**PROBLEM DESCRIPTION**:
Print, from the listing below, the lines starting at the line containing "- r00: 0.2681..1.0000" and ending at the line containing "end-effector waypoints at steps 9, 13", exactly as they stand, and print nothing else.

========================================================================

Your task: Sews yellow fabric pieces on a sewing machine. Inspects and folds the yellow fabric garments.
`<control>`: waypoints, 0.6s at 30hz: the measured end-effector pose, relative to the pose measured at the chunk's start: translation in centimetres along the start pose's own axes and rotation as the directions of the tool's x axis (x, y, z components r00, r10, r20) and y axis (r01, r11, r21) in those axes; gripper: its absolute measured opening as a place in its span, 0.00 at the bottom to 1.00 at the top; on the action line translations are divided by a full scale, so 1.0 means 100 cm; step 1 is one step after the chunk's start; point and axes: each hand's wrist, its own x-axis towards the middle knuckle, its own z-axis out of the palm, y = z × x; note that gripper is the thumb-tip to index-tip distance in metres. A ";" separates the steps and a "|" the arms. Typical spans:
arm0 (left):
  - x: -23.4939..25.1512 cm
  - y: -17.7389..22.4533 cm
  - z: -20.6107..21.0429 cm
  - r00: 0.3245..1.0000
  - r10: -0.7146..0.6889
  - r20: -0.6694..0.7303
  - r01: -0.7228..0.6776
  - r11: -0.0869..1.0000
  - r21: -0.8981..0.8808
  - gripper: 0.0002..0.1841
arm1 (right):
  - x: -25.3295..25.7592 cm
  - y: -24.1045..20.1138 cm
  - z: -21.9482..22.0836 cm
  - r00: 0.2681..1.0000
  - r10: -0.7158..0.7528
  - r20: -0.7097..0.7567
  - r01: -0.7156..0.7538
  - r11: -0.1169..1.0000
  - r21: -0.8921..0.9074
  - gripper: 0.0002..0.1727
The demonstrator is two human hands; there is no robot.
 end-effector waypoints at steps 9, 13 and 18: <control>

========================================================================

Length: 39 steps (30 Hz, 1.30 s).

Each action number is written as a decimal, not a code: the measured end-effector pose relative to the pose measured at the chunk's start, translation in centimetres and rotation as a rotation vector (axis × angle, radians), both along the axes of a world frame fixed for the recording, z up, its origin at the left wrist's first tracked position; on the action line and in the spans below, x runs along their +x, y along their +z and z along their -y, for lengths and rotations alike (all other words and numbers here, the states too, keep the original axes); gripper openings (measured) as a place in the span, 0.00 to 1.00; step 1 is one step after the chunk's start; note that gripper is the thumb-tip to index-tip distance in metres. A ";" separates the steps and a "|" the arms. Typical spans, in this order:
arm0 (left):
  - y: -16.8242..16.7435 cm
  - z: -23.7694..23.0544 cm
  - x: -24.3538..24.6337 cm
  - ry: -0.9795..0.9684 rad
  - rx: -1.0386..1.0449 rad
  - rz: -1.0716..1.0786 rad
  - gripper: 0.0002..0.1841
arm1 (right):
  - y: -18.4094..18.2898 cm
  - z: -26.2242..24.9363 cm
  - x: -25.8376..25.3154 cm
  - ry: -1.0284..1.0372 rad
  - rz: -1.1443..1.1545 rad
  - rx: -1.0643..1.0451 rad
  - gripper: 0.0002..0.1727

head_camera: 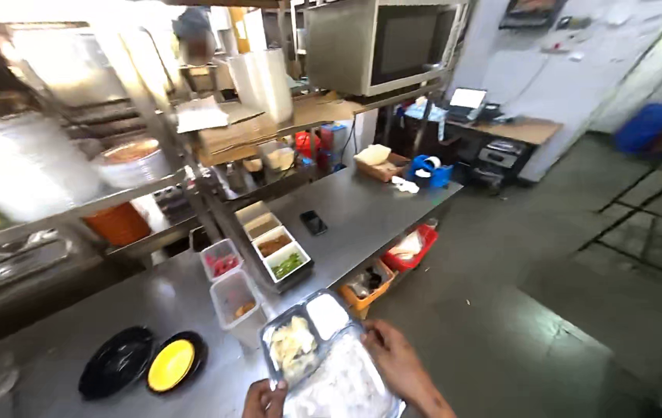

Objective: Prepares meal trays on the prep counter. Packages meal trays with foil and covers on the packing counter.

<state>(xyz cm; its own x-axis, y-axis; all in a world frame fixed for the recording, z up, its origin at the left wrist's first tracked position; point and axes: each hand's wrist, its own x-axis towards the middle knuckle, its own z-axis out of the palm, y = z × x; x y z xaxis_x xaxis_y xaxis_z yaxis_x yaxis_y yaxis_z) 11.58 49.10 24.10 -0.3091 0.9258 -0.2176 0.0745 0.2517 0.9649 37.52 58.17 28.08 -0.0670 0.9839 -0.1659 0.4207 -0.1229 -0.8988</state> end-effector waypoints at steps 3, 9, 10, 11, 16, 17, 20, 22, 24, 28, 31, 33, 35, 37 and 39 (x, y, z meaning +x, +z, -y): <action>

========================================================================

**EXERCISE RESULT**:
  - r00: 0.2681..1.0000
  - r10: -0.7158..0.7528
  - r20: -0.7097..0.7567
  - r01: -0.7156..0.7538
  - r11: -0.1169..1.0000
  - r21: -0.8921..0.9074
  - gripper: 0.0002..0.1727
The demonstrator is two human hands; there is no robot.
 end-effector waypoints at steps 9, 13 and 18: <control>

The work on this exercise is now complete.